Ricketts and Tony also discussed the possibility of businesses in the private sector creating vaccine passport programs. If installed, businesses could bar unvaccinated people from entering places like movie theaters of concert halls or getting on airplanes. Once again, this would result in a de facto vaccine mandate. It is for this reason that Ricketts said he is working in Nebraska to keep businesses and other institutions including schools and colleges from requiring proof of vaccination before participation in activities.

Whether they come from state governments or the private sector, Ricketts pointed out that vaccine passports would also pose a problem for the immunocompromised and those who cannot receive them for other medical reasons. It is unclear different kinds of vaccine passport systems might handle exemptions.

There are also many unanswered questions, some involving quite slippery slopes.
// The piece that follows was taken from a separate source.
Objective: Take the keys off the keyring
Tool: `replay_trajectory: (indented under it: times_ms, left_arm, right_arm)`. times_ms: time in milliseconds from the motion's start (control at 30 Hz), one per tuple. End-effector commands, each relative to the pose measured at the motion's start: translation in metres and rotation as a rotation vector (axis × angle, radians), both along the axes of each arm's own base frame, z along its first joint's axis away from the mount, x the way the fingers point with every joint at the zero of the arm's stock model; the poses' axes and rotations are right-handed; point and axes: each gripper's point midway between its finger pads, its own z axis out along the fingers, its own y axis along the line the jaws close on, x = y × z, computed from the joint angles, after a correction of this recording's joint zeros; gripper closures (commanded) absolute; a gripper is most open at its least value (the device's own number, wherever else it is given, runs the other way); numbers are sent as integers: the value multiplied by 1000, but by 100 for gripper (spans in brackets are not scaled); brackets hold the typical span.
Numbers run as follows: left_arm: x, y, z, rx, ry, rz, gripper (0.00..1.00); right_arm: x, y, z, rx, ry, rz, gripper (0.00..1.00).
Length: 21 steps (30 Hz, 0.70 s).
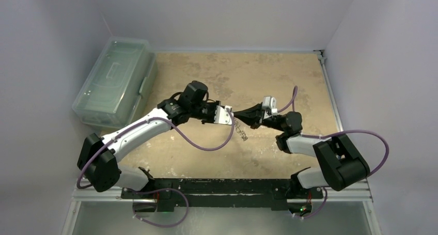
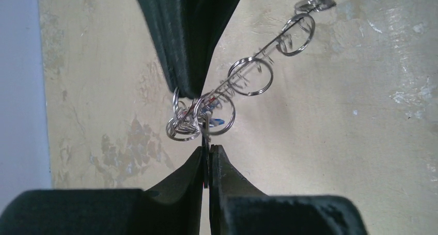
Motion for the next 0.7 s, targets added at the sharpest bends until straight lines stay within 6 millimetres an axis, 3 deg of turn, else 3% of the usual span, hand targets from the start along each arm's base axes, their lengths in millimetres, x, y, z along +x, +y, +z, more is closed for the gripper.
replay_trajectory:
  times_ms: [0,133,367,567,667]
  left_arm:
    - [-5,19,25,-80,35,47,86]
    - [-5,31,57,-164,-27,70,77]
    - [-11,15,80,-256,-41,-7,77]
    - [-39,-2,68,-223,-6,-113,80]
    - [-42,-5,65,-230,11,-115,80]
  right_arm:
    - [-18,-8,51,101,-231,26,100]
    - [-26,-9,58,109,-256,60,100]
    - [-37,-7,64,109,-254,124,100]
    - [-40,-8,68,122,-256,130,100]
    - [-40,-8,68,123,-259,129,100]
Across the pond, one Financial Times commentator has asked whether we are setting ourselves up for digital health or ID cards, and whether such certificates or passports "only be required for international travel or [whether they] could they be needed for getting a job, attending a football match, or buying some milk." Further, "vaccine passports have the potential to block people from essential goods and services and exclude those who lack identification or do not own or cannot afford a smartphone."

Governor Ricketts said that the best way to handle the COVID-19 pandemic and balance both freedom and safety will be through education, not mandates from either the government or the private sector. Instead of forcing people to get the vaccine, the Nebraskan governor hopes that most people, especially those in vulnerable populations, will receive it voluntarily.

"The right answer is to educate people on why they should get vaccinated and work on getting that done as broadly as possible. And when we get enough people vaccinated, that's when the virus won't be able to transmit. That's really how we work our way through this pandemic."